FI : Comment voyez-vous l’avenir ? Envisagez-vous de faire un film sur Mayotte ?

N / A : D’autres le feront mieux que moi. Mes parents sont ici, mais je n’ai pas grandi ici, je ne veux pas faire semblant de parler de Mayotte. C’est aussi ce que je dis à mes étudiants, ils sont bien placés pour faire des films.
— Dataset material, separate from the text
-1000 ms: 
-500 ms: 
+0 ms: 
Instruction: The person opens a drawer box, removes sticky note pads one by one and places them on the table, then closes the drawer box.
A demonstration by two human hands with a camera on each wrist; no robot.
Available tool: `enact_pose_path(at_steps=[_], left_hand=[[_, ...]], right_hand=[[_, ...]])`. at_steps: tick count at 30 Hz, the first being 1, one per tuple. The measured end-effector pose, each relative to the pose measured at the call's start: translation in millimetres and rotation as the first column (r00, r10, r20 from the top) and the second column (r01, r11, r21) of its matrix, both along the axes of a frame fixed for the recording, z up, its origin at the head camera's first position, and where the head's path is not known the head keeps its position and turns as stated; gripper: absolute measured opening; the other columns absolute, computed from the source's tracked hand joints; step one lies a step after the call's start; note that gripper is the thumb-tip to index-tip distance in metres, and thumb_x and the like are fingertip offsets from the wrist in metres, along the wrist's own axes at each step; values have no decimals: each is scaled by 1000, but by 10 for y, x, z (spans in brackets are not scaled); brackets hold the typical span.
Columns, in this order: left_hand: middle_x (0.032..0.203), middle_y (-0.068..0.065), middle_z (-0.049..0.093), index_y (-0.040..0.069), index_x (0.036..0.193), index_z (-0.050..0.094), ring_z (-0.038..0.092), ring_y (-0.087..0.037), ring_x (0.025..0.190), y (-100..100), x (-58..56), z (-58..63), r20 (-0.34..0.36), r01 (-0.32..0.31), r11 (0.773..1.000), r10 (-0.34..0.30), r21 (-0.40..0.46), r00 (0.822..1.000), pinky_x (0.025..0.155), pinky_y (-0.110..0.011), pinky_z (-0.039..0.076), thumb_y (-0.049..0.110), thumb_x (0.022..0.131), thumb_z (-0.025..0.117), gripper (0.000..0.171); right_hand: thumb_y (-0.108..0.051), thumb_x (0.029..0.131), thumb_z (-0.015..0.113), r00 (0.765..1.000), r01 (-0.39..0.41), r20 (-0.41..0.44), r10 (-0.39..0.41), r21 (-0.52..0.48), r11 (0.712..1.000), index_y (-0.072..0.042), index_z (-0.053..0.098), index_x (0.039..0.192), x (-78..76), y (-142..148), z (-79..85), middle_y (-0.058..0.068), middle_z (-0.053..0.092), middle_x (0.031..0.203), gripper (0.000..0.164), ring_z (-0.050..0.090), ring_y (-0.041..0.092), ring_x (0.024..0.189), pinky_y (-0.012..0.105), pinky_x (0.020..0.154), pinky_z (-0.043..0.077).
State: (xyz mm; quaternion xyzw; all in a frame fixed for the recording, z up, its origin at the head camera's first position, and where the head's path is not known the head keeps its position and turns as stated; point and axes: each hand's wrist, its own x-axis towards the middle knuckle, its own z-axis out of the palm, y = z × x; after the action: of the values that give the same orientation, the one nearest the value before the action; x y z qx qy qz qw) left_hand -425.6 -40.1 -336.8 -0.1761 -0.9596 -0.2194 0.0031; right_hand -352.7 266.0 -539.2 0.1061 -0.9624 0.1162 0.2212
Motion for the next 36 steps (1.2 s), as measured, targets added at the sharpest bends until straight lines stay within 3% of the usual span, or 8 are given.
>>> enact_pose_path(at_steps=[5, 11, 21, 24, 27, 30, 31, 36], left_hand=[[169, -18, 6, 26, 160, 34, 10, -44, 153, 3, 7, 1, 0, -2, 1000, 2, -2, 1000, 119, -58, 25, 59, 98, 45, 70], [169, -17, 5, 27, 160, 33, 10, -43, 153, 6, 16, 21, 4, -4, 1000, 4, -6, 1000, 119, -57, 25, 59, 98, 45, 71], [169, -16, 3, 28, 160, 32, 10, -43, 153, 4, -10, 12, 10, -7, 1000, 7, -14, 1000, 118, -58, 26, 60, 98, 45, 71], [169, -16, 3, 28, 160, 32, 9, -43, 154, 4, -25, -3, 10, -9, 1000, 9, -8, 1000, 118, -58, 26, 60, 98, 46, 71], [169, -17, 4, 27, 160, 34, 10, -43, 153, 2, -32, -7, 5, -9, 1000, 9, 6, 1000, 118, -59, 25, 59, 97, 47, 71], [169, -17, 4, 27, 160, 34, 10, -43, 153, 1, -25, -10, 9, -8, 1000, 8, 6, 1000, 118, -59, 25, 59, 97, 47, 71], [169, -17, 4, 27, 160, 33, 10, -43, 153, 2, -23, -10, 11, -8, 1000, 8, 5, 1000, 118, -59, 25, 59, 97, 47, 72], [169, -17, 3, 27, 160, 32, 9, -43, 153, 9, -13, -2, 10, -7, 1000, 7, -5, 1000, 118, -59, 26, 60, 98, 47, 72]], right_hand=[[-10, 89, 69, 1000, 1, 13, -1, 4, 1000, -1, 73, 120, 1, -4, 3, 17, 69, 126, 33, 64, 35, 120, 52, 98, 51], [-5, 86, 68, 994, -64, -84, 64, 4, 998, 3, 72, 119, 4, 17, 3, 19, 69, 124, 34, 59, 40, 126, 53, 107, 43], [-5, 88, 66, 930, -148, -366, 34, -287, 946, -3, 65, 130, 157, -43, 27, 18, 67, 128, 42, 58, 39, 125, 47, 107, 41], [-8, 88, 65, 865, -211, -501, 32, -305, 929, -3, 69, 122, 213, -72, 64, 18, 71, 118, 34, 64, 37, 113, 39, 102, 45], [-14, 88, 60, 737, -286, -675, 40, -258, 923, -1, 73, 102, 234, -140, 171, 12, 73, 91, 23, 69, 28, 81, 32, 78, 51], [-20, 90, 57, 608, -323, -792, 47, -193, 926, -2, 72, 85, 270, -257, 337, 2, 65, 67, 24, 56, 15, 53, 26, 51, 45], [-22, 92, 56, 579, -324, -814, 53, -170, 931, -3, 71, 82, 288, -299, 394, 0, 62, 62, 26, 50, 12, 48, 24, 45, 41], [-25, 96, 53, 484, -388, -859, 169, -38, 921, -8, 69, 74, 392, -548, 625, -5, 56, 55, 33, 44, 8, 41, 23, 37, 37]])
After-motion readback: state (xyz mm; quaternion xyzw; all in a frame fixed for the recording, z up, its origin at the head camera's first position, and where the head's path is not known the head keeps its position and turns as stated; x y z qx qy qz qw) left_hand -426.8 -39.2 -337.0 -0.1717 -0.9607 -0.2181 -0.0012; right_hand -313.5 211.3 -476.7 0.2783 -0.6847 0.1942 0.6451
Pour moi, comme sur le prochain dont j’aimerais commencer le tournage cette année, ce sera plutôt le regard d’un Mahorais assimilé qui aime son île même s’il ne parle pas la langue, pour montrer à mes amis du continent ce que c’est. comme Mayotte. Et inversement, avec des tournages en France métropolitaine, à Paris, Bordeaux, mais aussi à Madagascar, car j’ai plus de moyens aujourd’hui. J’ai des ambitions internationales. J’ai une série de films à progresser et j’espère à terme avoir un grand succès.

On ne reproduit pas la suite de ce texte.